We present an update to the ESI which uses LPJmL5 simulations from 1901-2023 to estimate interaction strengths. Sub-global clusters were updated to include dominantly barren land types in additions to forests and grasses. We then draw from both the 2023 PBs and the 2025 Earth Commission safe and just Earth-system boundaries to develop sub-global guardrails. For water, we set guardrails for both wet and dry deviations from a preindustrial baseline. Current conditions are updated to 2023.
Overall, amplification of impacts increased compared to the prototype, largely due to how all runoff deviations are considered adverse. Notably, the effects of deforestation on the earth system are doubled to tripled. Most barren land experienced no net amplification except in Australia and Africa (~39% and 65%, respectively) where surface water scarcity is aggravated. The final ESI metrics were higher in smaller areas (e.g. C3 grass ecosystems in Africa), indicative of the sensitivity of smaller ecosystems to anthropogenic pressures compared to the relative resilience of larger intact land with greater surface water availability. Insights from the ESI metrics can aid businesses, investors, and potentially the public sector in planning future developments by providing a basis for comparing impacts of assets in different sites globally beyond just carbon emissions. The ESI can help with setting site-specific targets for environmental performance that are aligned with sub-global guardrails, and, in this way, facilitate a shift towards a “business within boundaries” paradigm that supports sustainability transformations.
Lade, S. J., Fetzer, I., Cornell, S. E., & Crona, B. (2021). A prototype Earth system impact metric that accounts for cross-scale interactions. Environmental Research Letters, 16(11), 115005.

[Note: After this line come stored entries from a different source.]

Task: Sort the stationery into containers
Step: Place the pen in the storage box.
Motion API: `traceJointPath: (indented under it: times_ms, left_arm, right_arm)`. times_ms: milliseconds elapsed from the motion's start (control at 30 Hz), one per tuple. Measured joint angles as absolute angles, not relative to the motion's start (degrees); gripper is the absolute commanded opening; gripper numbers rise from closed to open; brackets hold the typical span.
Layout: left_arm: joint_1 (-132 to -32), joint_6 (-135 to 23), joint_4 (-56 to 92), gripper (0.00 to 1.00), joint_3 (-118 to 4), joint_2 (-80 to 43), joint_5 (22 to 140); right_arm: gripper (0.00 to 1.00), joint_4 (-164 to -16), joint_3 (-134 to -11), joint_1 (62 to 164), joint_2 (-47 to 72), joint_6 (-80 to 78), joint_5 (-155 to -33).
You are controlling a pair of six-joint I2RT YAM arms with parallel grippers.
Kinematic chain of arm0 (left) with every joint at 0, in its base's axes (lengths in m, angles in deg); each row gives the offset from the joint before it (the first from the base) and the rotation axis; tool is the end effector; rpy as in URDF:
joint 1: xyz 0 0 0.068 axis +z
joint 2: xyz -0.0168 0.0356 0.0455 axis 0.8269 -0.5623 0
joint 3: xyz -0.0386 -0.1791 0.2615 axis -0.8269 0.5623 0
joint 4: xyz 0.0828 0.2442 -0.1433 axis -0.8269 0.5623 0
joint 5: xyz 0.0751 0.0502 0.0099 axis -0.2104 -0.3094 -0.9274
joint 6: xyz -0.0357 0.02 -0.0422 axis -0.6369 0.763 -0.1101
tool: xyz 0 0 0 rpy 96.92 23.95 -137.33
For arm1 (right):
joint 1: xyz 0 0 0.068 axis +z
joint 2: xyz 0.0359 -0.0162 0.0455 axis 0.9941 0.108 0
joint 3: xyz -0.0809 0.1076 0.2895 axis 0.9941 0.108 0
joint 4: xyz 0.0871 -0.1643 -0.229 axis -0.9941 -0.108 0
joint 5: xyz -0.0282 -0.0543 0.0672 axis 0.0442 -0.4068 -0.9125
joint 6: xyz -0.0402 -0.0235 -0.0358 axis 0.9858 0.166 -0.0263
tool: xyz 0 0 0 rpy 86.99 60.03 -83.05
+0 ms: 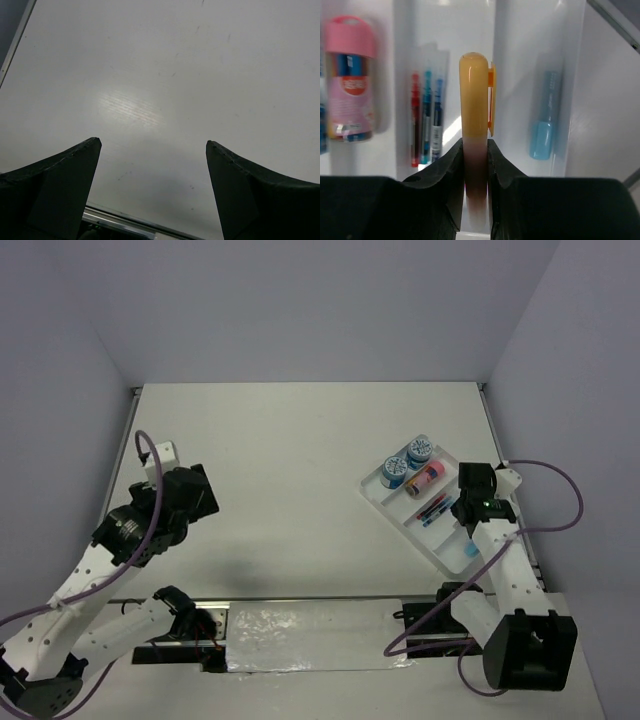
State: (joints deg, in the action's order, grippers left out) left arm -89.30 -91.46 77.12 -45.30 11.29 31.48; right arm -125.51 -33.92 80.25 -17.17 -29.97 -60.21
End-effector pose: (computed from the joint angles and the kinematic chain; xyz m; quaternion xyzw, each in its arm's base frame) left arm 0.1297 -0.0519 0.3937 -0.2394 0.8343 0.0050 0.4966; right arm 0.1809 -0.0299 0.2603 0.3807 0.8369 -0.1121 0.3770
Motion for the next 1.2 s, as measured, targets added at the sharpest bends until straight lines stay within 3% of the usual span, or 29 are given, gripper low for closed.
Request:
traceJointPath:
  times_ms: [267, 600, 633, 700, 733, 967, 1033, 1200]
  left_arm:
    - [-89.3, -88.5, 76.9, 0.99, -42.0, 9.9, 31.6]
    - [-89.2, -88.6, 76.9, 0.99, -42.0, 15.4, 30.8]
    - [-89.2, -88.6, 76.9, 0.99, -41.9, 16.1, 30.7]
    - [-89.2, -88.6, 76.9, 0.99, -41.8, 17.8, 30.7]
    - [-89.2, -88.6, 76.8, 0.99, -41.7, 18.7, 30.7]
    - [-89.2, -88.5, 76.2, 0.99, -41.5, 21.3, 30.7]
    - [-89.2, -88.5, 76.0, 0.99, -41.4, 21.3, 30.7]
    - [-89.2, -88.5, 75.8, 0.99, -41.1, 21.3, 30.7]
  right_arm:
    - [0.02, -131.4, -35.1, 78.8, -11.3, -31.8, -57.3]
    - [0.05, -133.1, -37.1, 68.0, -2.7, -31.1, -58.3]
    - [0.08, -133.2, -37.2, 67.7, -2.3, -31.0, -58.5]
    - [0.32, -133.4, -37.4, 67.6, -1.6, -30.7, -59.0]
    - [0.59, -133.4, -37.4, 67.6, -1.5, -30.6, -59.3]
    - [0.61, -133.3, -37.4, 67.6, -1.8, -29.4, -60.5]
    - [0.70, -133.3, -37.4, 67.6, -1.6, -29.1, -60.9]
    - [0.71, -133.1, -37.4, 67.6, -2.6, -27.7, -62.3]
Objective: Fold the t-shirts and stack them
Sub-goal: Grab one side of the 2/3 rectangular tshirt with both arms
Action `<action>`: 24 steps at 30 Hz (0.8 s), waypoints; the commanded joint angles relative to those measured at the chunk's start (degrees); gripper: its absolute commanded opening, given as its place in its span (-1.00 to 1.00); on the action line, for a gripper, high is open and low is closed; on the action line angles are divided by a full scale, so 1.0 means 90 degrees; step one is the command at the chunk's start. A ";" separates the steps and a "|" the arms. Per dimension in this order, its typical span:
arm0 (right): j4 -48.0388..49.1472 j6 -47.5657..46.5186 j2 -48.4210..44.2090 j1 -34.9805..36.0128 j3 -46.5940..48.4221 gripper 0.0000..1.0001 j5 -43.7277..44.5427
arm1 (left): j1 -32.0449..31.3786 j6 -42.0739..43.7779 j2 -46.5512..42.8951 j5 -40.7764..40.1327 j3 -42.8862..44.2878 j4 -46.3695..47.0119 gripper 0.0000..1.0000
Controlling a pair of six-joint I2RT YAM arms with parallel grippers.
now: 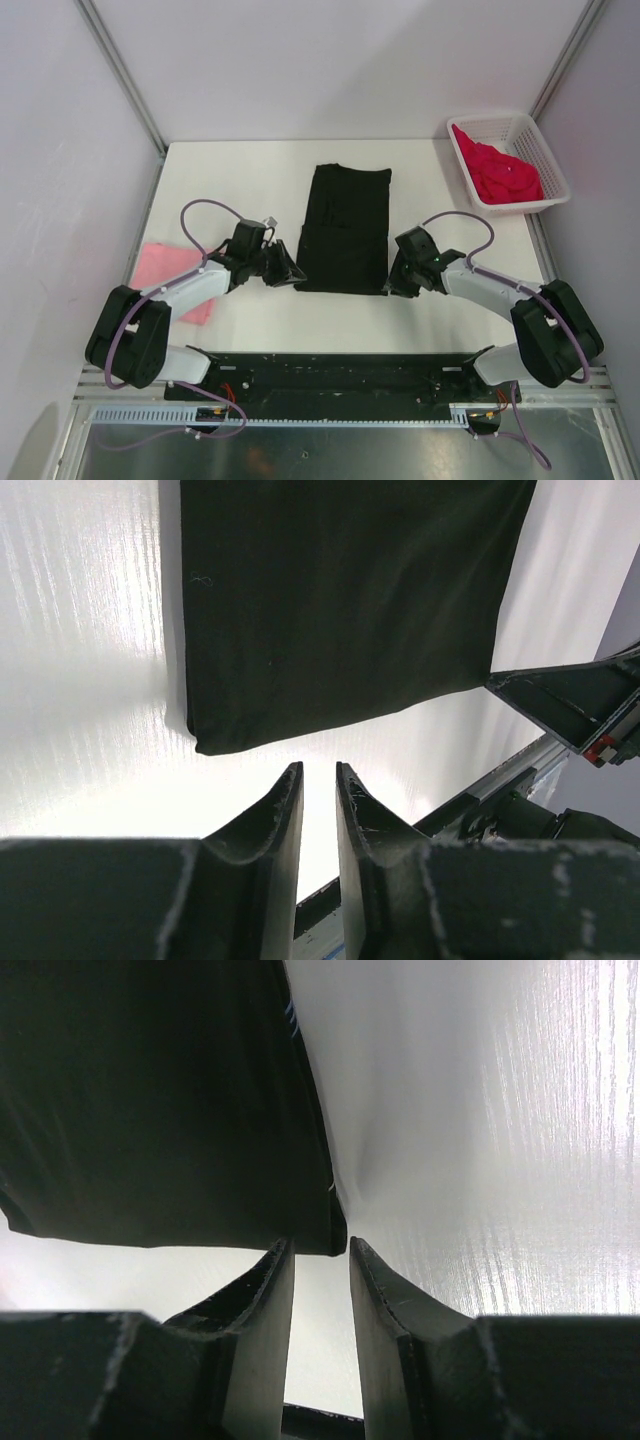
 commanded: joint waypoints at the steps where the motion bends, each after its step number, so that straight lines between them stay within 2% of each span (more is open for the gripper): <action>1: 0.0186 0.0127 0.0172 0.0098 -0.0001 -0.33 0.0337 | 0.0016 0.0032 -0.0146 0.0107 -0.0051 0.0025 -0.54; 14: 0.0246 0.0130 0.0489 0.0254 -0.0135 -0.36 0.0517 | 0.0028 0.0060 -0.0088 0.0068 -0.0146 0.0025 -0.53; 17: 0.0238 0.0117 0.0493 0.0254 -0.0138 -0.46 0.0521 | 0.0029 0.0076 -0.0092 0.0005 -0.0192 0.0018 -0.53; 21: 0.0221 0.0092 0.0476 0.0233 -0.0138 -0.81 0.0508 | 0.0027 0.0167 -0.0192 -0.0272 -0.0301 -0.0046 -0.51; 24: 0.0175 0.0067 0.0429 0.0216 -0.0138 -0.96 0.0506 | 0.0024 0.0231 -0.0280 -0.0511 -0.0393 -0.0144 -0.46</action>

How to cite: Gotangco Gonzales, C. K., Lade, S., Amellina, A., Chuadhary, N., Crona, B., Fetzer, I., Fiedler, T., Marone, D., Parlato, G., Rocha, J., Wang Erlandsson, L., and Zoller, H.: An updated Earth System Impact metric for bridging sub-global pressures and planetary boundaries, EGU General Assembly 2026, Vienna, Austria, 3–8 May 2026, EGU26-4590, https://doi.org/10.5194/egusphere-egu26-4590, 2026.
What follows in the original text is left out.